カマキリンはこのあと、後悔することになる……。
怒らせてはいけないものを、怒らせてしまったのである……。
キモクサマンは泣きながら、真っ二つに破壊されたパンダちゃんを抱き締める。
「もう、貴様のそのふざけた行動に、付き合うのも飽きた。そろそろ、死ね」
カマキリンは、キモクサマンの頭を上から踏み付ける。グシャッという鈍い音が、辺りに響く。
「何が、ゴリクマオトコを倒しただと? このアホは、これで終わりだ」
カマキリンが、更に踏みつけようとした時、カマキリンは突然、震え出す。カマキリンは、何かの異変を感じ、キモクサマンの上から、さっと飛び退く。
カマキリンは動物的本能で、辺りの空気が変わったことに気付く。
キモクサマンは、ゆっくりと立ち上がり、カマキリンの方を見る。笑みはない。カマキリンは思った。こいつ、キレてやがると。

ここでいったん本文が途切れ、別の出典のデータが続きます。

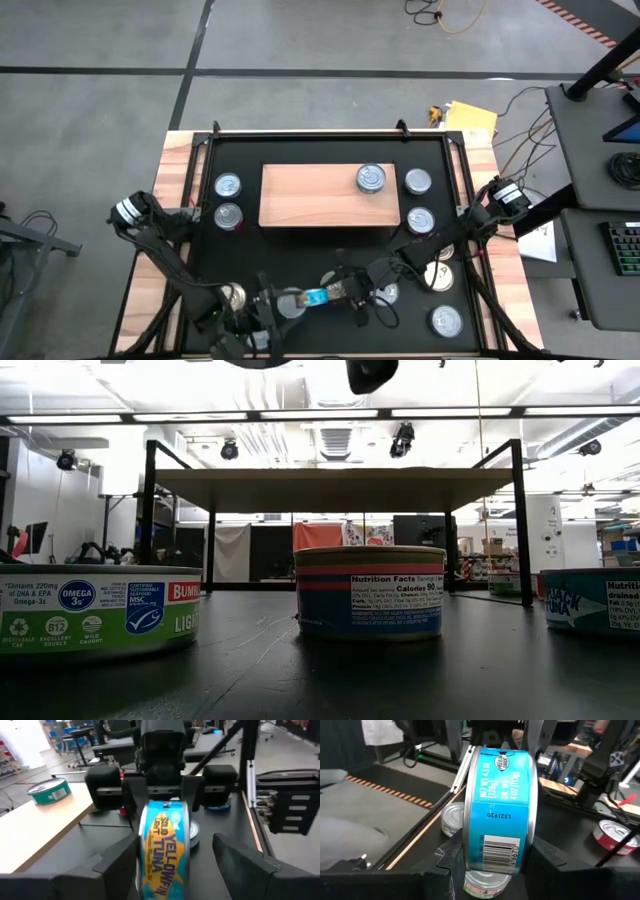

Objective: Stack canned seafood by type on shelf
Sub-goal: Put the light blue tuna can on the shelf

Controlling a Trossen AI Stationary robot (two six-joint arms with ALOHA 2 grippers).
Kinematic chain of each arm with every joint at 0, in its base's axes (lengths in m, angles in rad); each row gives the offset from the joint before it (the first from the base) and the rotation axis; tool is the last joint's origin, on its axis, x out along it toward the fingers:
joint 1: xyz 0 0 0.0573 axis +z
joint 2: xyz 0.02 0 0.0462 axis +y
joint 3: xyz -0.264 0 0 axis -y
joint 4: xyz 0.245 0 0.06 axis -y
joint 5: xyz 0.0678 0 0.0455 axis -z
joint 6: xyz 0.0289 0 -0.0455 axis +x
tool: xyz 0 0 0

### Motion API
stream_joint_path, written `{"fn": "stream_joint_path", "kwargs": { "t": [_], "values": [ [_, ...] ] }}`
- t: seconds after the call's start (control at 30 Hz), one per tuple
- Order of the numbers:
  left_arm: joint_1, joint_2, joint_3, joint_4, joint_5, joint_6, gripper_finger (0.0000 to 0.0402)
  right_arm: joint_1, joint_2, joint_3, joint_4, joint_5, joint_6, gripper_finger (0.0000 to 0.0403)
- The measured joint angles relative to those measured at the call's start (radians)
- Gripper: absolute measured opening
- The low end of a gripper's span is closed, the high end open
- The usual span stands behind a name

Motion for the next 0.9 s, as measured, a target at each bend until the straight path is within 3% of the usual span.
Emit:
{"fn": "stream_joint_path", "kwargs": {
  "t": [0.37, 0.5, 0.67, 0.8, 0.9],
  "values": [
    [0.016, 0.004, -0.021, -0.002, 0.015, -0.060, 0.0243, 0.028, 0.002, 0.012, 0.048, -0.024, -0.094, 0.0137],
    [0.025, 0.023, -0.015, 0.012, 0.014, -0.015, 0.0238, 0.030, 0.002, 0.013, 0.059, -0.024, -0.100, 0.0137],
    [0.031, 0.040, -0.013, 0.051, 0.011, 0.010, 0.0196, 0.032, 0.002, 0.013, 0.056, -0.025, -0.095, 0.0137],
    [0.035, 0.048, -0.013, 0.053, 0.010, 0.010, 0.0126, 0.033, 0.002, 0.013, 0.057, -0.016, -0.075, 0.0137],
    [0.038, 0.048, -0.013, 0.058, -0.005, -0.005, 0.0122, 0.033, 0.002, 0.013, 0.052, -0.016, -0.069, 0.0165]
  ]
}}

カマキリンは、自分でもよく分からない恐怖心を、抱いている事に気付く。こんな経験は、怪人協会の総帥ブラックハートに闘いを挑んだ時、以来だった。
やらなければ、やられる……。
カマキリンは咄嗟にそう判断し、キモクサマンに向かって突進し、両手の大鎌で、何回も斬り付ける。キモクサマンは、それを無防備で受け続ける。鈍い金属音が、何度も鳴り響く。

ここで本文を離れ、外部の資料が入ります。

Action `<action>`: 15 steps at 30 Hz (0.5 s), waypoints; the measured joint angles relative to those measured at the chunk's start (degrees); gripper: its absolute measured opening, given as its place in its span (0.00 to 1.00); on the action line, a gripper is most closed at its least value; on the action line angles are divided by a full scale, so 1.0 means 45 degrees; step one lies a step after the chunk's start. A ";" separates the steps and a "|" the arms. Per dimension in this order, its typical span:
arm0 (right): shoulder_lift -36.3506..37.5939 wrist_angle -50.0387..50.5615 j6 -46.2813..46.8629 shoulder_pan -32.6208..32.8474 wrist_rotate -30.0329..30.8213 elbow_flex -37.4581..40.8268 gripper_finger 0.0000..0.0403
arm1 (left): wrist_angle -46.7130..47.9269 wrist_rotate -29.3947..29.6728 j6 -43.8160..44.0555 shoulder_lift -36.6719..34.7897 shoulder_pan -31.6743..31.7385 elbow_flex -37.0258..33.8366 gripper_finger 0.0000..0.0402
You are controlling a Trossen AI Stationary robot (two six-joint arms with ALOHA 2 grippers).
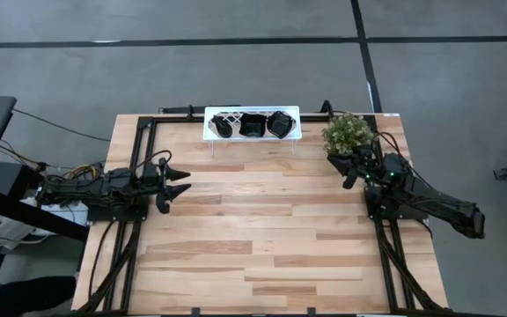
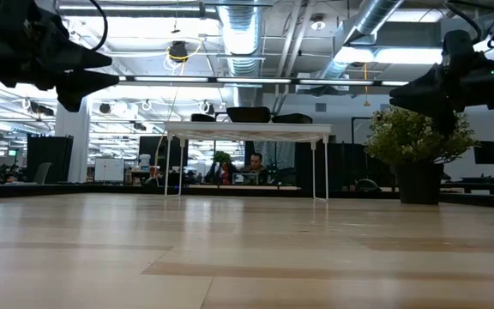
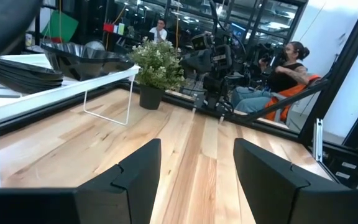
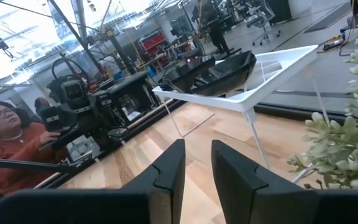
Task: Pick & Place Mini shaped plates
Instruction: Return to Home Position
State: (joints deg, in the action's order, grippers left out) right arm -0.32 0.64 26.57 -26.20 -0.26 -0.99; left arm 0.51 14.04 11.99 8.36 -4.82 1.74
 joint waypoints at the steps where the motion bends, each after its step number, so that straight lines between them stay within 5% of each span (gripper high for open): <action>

カマキリンは息が上がり、汗だくになっていた。両手の大鎌の刃は、ボロボロになり、両腕は力尽きだらりと垂れ下がっていた。
しかし、キモクサマンは同じ状態で、全く動かず、かすり傷一つ受けていない。カマキリンは焦り、キモクサマンと距離を取り、自分の最大の技を繰り出す。
「カマキリンカッター!!」
カマキリンの大鎌から、円月輪のような物が飛び出す。円月輪はクルクルと回転しながら、キモクサマンを襲う。が、またもや、キモクサマンはそれを無防備で受ける。やっぱり無傷だ。

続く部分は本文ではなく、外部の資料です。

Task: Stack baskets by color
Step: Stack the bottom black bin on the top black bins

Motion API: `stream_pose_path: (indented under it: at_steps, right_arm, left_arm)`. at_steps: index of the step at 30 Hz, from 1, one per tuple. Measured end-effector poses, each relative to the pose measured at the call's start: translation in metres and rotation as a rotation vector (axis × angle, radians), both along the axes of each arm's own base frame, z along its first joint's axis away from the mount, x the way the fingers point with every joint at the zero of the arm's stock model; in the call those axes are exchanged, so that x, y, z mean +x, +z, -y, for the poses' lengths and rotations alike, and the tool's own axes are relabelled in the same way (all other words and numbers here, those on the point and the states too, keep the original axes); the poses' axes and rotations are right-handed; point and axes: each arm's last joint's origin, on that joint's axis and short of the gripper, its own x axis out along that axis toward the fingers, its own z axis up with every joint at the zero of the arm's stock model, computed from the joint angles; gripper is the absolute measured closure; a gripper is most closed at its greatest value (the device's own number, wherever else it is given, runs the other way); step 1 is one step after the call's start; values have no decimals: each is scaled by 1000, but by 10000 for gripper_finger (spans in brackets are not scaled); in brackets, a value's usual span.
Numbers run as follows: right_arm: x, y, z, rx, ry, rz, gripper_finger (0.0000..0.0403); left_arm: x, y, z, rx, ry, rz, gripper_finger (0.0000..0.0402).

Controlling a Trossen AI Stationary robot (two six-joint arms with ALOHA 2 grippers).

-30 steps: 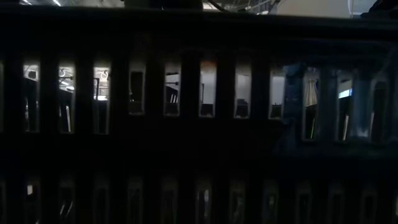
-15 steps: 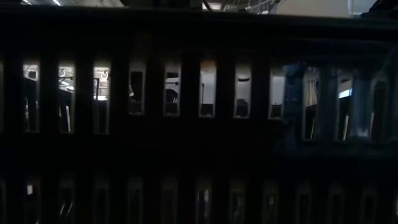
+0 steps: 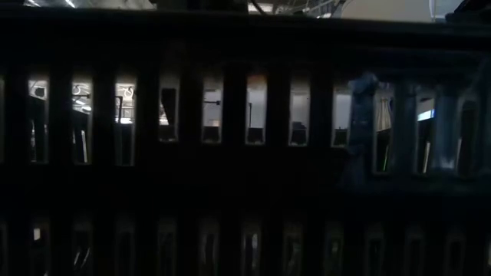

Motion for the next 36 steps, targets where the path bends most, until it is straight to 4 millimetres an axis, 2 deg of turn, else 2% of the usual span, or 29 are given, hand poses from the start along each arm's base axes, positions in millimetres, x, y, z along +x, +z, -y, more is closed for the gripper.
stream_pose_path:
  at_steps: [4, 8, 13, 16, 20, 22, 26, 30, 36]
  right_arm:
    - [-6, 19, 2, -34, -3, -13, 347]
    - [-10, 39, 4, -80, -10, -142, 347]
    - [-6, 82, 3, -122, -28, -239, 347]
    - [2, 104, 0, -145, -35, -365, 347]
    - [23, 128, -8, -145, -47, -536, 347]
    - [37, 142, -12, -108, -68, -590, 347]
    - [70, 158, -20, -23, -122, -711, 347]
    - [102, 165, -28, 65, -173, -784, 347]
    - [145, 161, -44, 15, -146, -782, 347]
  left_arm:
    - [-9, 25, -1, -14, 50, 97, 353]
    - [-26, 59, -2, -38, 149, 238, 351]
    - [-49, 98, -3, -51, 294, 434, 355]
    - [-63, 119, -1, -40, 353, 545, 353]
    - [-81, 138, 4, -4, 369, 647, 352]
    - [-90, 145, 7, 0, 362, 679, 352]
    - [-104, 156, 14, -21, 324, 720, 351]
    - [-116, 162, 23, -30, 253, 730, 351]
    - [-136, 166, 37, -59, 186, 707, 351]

カンと弾かれ、円月輪は建物に当たる。すると建物は真っ二つに裂け、破壊され、ガラガラと崩れ落ちる。
カマキリンは、最大の技を無防備で受けられたことにより、絶望と屈辱を同時に与えられる。
ウインドキッドは、それをじっと見ていた。
先程の闘いで、自分が怪人に受けたことを、同じ様に仲間のヒーローが、怪人にお返ししてくれたのだ。
ウインドキッドは、少し嬉しい気持ちになる。
もちろん、彼はアホなので、意図してやっていないだろうけど……。
カマキリンは力無く、その場で膝をつく。そして、キモクサマンの方を見て、口を開く。
「俺が悪かった。もう二度と悪い事はしない。頼むから、命だけは助けてくれ」
ウインドキッドは、その言葉にムッとし、カマキリンを睨む。
今までそうやって、何人もの人達が、命乞いをしてきたのに、無視して、惨殺してきた、怪人どもが何を言ってるんだ。それにコイツらは、反省もしない。また、人を殺す。
ウインドキッドは、怒りで身体が震える。
「キモクサマン、ダメだ! こいつらの言う事は嘘だ。信じちゃいけない!」
ウインドキッドは、たまらず叫ぶ。
キモクサマンは相変わらず、人の話を聞いてるのか分からない状態で、カマキリンに近付いて行った。